During the publication’s visit, Hope was too shy to speak to the news crew, but Jeannie told them that the children were doing well, although two of them have had a few problems along the way.
“The eldest finished matric last year, although with problems. She failed it the first time but now she’s done,” Jeannie said; “Her 13-year-old sister is also struggling. She developed epilepsy about two or three years ago.”
She added that the good thing was that they were now coping, and attributed it to a policy of openness in the home, as the kids are encouraged to talk about their mother as much possible.
“Her children were always around her. She loved them very much. They were very important to her,” she said.
Jeannie could not hide the fact that she is still yet to come to terms with what happened.
“It’s still hard for everyone. But we can’t all break down. Someone has to be here and remain strong. I break down on my own but when the children are around I can’t,” she narrated.
She added that currently no one in the Pieterse household is employed and as such, Valencia’s cousins and aunts frequently help them out with things such as food and money for the children.
Should chance permit, the Pieterse would like to meet Loretta, so that she explains to them why she did that cruel act.
This would help them find closure and help them move on. However, as if to add salt on the wound, Jeannie said whenever members of her family bump into Loretta's mother she doesn’t want to talk to them or pass a mere greeting.

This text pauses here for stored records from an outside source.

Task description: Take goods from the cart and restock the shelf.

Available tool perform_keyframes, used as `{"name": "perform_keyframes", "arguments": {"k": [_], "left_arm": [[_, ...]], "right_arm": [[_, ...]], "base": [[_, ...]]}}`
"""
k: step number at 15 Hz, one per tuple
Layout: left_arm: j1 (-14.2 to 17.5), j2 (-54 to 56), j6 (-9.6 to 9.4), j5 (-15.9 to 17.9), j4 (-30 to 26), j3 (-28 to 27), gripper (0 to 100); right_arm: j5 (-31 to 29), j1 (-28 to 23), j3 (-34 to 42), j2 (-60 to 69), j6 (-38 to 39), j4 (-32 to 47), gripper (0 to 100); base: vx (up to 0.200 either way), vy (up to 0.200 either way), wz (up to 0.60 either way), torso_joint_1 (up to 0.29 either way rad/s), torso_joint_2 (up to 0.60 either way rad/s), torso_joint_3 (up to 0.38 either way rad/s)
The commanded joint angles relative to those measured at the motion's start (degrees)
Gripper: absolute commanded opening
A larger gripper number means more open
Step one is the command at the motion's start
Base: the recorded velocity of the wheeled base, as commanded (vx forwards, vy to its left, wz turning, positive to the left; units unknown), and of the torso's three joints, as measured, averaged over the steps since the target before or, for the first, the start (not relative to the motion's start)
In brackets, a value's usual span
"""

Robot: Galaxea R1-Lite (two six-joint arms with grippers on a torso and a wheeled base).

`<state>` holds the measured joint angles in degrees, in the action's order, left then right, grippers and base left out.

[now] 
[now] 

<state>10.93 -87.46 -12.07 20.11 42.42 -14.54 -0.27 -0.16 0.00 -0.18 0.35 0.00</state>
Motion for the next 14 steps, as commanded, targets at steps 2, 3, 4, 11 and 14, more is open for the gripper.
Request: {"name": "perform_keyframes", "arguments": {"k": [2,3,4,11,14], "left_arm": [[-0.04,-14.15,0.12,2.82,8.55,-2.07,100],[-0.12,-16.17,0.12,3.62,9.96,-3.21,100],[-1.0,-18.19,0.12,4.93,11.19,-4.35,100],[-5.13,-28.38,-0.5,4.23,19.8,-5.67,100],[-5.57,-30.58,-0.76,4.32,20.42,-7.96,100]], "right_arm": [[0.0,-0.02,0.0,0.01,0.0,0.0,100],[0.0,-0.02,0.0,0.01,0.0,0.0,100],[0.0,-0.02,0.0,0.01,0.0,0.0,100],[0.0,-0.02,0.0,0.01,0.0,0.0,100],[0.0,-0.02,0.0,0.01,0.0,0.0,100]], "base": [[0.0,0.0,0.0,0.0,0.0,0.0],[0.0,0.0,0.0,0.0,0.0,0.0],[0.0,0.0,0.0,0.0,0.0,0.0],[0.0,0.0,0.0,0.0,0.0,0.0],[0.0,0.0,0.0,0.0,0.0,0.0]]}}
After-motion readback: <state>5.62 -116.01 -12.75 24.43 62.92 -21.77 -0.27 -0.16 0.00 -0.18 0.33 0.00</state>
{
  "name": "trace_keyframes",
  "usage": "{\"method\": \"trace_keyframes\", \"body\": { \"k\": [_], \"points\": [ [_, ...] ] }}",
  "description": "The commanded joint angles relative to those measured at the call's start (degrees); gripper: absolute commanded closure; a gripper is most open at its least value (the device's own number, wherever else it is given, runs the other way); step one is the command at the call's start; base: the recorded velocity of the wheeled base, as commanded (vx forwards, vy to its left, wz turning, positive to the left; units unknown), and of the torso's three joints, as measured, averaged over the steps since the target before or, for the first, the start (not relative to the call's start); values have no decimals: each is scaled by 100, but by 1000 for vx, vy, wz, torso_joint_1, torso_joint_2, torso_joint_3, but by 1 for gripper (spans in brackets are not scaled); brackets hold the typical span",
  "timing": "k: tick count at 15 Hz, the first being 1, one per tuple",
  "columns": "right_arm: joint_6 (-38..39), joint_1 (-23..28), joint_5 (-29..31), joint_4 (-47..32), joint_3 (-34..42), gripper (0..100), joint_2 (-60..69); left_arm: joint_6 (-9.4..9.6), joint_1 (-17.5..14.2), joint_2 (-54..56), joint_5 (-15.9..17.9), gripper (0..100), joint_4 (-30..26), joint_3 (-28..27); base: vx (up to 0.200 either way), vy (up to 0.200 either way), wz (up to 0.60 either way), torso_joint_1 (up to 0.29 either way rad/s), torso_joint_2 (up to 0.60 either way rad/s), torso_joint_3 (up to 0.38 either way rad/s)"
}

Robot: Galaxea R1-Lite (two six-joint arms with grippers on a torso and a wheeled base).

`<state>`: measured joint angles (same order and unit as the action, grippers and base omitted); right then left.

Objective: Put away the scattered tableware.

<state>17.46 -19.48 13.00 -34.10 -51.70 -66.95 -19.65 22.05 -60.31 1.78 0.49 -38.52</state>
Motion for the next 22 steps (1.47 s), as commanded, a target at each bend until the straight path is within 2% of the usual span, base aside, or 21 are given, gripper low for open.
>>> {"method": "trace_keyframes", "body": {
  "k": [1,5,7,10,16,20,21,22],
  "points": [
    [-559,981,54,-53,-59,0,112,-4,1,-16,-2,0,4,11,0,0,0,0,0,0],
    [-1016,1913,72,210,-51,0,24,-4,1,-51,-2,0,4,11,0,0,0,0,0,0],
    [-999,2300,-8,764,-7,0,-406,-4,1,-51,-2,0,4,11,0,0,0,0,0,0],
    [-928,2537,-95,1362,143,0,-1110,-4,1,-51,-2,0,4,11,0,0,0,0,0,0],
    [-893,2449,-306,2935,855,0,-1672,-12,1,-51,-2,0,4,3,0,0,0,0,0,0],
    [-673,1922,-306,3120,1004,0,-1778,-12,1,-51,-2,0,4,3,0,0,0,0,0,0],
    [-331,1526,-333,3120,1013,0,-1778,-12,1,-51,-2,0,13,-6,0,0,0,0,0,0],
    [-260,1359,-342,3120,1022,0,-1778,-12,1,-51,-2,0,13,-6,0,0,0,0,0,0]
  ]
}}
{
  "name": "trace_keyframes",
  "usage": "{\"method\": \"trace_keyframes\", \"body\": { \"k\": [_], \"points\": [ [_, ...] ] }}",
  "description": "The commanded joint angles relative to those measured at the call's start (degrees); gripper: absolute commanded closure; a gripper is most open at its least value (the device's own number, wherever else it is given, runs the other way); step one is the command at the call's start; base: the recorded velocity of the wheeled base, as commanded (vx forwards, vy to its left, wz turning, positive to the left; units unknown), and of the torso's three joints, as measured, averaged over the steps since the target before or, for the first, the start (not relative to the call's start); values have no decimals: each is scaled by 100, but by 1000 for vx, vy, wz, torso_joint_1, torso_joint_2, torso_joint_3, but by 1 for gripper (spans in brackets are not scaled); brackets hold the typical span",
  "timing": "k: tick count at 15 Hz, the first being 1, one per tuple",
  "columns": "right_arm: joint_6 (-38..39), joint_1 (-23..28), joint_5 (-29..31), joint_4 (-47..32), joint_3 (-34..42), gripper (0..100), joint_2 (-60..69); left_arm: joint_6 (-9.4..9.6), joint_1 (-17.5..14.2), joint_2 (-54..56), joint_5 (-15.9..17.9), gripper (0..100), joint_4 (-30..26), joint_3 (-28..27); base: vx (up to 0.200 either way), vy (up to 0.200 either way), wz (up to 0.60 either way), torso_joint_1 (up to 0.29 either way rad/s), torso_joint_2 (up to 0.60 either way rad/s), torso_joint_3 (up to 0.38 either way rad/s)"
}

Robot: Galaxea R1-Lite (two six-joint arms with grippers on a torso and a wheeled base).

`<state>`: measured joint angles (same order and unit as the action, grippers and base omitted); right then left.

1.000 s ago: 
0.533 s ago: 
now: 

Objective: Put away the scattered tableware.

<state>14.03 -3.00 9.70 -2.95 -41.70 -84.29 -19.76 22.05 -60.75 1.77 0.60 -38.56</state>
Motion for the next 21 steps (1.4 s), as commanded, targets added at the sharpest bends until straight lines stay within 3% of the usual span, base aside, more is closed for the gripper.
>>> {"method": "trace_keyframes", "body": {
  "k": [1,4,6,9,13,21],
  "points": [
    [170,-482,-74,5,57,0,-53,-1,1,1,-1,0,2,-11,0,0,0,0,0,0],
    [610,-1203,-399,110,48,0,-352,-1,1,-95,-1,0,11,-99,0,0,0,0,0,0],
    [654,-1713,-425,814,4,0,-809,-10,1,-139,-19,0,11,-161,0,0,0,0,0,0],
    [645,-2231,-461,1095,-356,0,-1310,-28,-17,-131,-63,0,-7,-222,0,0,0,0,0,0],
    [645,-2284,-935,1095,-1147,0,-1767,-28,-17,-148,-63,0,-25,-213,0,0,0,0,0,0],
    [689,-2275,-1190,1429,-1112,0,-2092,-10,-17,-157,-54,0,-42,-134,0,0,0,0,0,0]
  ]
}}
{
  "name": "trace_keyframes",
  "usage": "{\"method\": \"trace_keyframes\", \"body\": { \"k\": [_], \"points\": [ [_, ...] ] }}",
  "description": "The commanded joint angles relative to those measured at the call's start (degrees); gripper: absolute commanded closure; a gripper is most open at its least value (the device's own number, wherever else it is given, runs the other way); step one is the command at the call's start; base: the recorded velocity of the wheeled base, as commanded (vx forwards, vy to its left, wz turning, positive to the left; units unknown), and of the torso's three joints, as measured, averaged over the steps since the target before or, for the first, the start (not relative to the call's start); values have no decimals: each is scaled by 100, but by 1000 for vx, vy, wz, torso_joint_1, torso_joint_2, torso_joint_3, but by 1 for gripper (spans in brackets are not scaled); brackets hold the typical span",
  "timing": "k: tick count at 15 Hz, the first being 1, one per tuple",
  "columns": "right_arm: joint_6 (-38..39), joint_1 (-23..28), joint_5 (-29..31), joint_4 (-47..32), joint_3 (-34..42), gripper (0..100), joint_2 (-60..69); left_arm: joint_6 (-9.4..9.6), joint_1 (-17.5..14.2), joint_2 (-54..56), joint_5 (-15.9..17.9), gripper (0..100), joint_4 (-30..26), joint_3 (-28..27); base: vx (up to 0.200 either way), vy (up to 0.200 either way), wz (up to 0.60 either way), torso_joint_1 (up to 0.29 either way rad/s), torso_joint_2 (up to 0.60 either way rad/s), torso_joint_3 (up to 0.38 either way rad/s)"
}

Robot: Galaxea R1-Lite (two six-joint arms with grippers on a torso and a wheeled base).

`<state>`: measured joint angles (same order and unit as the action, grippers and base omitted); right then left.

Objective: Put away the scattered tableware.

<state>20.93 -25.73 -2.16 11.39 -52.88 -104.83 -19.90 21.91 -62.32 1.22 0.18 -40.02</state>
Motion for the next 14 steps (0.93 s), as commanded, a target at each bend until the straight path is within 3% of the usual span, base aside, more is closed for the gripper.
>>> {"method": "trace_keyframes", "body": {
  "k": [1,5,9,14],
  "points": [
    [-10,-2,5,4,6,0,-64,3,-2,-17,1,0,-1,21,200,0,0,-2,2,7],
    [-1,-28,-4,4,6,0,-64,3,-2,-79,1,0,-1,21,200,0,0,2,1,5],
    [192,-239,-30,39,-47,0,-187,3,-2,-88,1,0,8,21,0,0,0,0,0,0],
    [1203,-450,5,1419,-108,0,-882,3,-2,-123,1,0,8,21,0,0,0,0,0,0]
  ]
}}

Though Loretta once sent them a message that she wanted to meet them if time permits so that she can apologise, Jeannie said they are not interested in the sorry part, but the reason why.
“Only she can tell us the whole story but she doesn’t want to.
“We don’t want to hear the sorry. We want to hear the why.
“Why did she do what she did to Valencia? If she can’t tell us, she can’t say she’s sorry,” said Jeannie.